#### What to work on:
All lines from the one including "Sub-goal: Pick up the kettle" to the bottom of the entries below should be repeated exactly, both ends kept.

#### Data supplied:
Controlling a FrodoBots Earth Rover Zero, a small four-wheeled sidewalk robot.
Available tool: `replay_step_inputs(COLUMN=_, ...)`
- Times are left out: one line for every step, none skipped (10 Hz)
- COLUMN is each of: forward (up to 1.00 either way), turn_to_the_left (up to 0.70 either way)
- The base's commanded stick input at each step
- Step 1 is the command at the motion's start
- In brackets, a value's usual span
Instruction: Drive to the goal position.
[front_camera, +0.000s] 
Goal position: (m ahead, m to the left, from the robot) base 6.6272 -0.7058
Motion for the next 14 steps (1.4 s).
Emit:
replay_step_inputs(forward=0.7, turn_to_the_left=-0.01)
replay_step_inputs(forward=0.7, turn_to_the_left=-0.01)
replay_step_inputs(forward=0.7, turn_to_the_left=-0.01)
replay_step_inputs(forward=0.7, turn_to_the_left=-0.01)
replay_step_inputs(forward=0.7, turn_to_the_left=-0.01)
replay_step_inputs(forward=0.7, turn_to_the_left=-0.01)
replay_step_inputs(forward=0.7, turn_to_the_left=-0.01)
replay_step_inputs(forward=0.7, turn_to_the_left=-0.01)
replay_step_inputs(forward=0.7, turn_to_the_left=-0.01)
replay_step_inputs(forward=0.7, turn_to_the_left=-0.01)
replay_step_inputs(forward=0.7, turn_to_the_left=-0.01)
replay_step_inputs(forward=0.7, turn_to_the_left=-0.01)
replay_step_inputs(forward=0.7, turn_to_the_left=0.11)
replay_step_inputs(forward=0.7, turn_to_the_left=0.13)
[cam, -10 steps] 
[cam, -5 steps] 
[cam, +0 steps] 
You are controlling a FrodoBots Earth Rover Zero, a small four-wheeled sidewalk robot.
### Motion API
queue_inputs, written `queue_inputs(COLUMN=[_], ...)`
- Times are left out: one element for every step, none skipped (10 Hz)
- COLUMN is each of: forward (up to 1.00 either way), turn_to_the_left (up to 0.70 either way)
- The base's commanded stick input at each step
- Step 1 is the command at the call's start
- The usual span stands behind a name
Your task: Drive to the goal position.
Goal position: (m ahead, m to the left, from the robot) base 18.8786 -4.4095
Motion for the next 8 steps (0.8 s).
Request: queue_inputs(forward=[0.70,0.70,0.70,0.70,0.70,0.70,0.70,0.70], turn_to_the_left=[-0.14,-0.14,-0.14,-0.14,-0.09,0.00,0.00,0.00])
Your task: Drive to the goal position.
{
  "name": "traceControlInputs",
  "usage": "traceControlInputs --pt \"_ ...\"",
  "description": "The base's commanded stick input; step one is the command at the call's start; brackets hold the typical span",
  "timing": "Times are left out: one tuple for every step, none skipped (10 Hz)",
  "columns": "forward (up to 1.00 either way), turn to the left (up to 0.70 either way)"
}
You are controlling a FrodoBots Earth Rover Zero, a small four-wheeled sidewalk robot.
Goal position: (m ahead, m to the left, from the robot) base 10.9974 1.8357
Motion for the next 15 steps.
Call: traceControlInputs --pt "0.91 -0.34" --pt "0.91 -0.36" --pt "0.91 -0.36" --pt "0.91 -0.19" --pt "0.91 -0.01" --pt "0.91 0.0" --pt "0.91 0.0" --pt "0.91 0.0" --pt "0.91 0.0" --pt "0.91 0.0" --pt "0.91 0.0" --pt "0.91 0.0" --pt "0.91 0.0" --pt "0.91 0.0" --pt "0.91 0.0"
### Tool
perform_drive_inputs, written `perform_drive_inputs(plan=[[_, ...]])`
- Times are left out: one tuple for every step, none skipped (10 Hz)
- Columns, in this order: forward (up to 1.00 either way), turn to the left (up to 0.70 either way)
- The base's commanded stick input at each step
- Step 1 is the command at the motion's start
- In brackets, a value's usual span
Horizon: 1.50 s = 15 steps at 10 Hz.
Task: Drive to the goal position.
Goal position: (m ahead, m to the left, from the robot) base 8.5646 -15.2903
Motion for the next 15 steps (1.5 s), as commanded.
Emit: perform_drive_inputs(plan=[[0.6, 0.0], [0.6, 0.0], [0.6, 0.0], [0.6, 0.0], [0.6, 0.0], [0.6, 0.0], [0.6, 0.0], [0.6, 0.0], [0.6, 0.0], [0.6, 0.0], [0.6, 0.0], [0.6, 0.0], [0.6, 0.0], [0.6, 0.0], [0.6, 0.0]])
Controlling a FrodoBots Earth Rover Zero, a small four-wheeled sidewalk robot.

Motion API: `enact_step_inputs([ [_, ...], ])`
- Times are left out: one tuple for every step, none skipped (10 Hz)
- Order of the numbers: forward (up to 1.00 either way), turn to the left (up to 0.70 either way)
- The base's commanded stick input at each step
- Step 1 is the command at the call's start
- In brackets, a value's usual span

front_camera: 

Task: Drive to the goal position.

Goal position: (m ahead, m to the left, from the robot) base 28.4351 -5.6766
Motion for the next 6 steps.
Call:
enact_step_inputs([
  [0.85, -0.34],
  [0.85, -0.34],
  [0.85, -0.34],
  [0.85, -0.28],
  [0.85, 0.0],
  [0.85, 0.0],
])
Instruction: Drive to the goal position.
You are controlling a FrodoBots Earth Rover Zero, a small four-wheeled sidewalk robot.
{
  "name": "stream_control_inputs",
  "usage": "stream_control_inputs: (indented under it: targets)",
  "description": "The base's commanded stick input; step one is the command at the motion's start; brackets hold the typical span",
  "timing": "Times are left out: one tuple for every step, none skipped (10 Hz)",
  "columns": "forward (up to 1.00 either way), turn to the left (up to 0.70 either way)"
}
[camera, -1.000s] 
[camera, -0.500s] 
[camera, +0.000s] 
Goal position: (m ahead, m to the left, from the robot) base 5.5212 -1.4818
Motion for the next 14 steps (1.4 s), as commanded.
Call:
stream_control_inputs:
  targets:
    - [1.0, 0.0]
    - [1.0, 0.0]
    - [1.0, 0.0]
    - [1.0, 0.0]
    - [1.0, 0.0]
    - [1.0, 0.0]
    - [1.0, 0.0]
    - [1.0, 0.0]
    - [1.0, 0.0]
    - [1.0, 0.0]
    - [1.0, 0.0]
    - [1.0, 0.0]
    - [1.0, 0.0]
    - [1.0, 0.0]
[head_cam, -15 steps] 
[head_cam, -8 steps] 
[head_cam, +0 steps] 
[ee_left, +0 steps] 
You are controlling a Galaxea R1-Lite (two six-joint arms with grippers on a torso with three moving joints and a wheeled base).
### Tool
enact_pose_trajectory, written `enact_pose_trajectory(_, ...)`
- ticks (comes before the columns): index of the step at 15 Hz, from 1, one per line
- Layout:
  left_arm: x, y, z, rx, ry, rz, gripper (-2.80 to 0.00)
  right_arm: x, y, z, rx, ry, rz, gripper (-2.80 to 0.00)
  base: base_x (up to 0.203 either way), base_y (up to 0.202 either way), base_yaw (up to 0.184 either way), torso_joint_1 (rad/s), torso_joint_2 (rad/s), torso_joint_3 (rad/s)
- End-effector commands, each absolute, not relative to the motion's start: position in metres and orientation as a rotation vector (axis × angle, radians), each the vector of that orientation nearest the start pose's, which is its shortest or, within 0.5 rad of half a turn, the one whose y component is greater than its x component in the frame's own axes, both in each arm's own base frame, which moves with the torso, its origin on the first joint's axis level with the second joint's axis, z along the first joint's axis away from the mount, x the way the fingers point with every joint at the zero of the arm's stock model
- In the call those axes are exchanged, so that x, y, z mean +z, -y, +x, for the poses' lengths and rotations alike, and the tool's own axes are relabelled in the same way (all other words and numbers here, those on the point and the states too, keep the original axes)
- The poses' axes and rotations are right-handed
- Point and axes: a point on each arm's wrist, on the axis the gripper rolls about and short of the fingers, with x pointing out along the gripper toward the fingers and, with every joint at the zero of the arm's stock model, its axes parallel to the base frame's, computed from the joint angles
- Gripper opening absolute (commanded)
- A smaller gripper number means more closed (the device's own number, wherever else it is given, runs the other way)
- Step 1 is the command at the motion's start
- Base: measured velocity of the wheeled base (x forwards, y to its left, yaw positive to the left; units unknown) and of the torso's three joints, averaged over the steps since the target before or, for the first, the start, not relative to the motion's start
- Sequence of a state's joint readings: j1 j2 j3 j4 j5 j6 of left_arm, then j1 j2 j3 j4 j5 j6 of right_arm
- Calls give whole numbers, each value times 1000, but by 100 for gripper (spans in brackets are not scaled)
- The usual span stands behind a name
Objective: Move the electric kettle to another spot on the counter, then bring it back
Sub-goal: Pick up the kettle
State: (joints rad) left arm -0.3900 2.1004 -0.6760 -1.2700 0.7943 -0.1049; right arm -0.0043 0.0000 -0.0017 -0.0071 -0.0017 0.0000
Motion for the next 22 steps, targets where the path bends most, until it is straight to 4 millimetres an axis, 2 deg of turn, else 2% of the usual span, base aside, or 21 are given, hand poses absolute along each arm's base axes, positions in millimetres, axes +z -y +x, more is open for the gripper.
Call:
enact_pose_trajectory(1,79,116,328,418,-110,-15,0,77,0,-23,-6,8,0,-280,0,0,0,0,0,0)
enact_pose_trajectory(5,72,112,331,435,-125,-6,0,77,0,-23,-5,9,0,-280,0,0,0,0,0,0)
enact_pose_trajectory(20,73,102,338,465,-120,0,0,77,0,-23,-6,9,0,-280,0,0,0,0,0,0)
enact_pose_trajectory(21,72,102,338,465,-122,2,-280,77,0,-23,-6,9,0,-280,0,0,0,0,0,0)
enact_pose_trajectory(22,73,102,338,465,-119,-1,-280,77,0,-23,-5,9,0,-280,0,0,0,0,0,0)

#### Output for this exercise:
Sub-goal: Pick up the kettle
State: (joints rad) left arm -0.3900 2.1004 -0.6760 -1.2700 0.7943 -0.1049; right arm -0.0043 0.0000 -0.0017 -0.0071 -0.0017 0.0000
Motion for the next 22 steps, targets where the path bends most, until it is straight to 4 millimetres an axis, 2 deg of turn, else 2% of the usual span, base aside, or 21 are given, hand poses absolute along each arm's base axes, positions in millimetres, axes +z -y +x, more is open for the gripper.
Call:
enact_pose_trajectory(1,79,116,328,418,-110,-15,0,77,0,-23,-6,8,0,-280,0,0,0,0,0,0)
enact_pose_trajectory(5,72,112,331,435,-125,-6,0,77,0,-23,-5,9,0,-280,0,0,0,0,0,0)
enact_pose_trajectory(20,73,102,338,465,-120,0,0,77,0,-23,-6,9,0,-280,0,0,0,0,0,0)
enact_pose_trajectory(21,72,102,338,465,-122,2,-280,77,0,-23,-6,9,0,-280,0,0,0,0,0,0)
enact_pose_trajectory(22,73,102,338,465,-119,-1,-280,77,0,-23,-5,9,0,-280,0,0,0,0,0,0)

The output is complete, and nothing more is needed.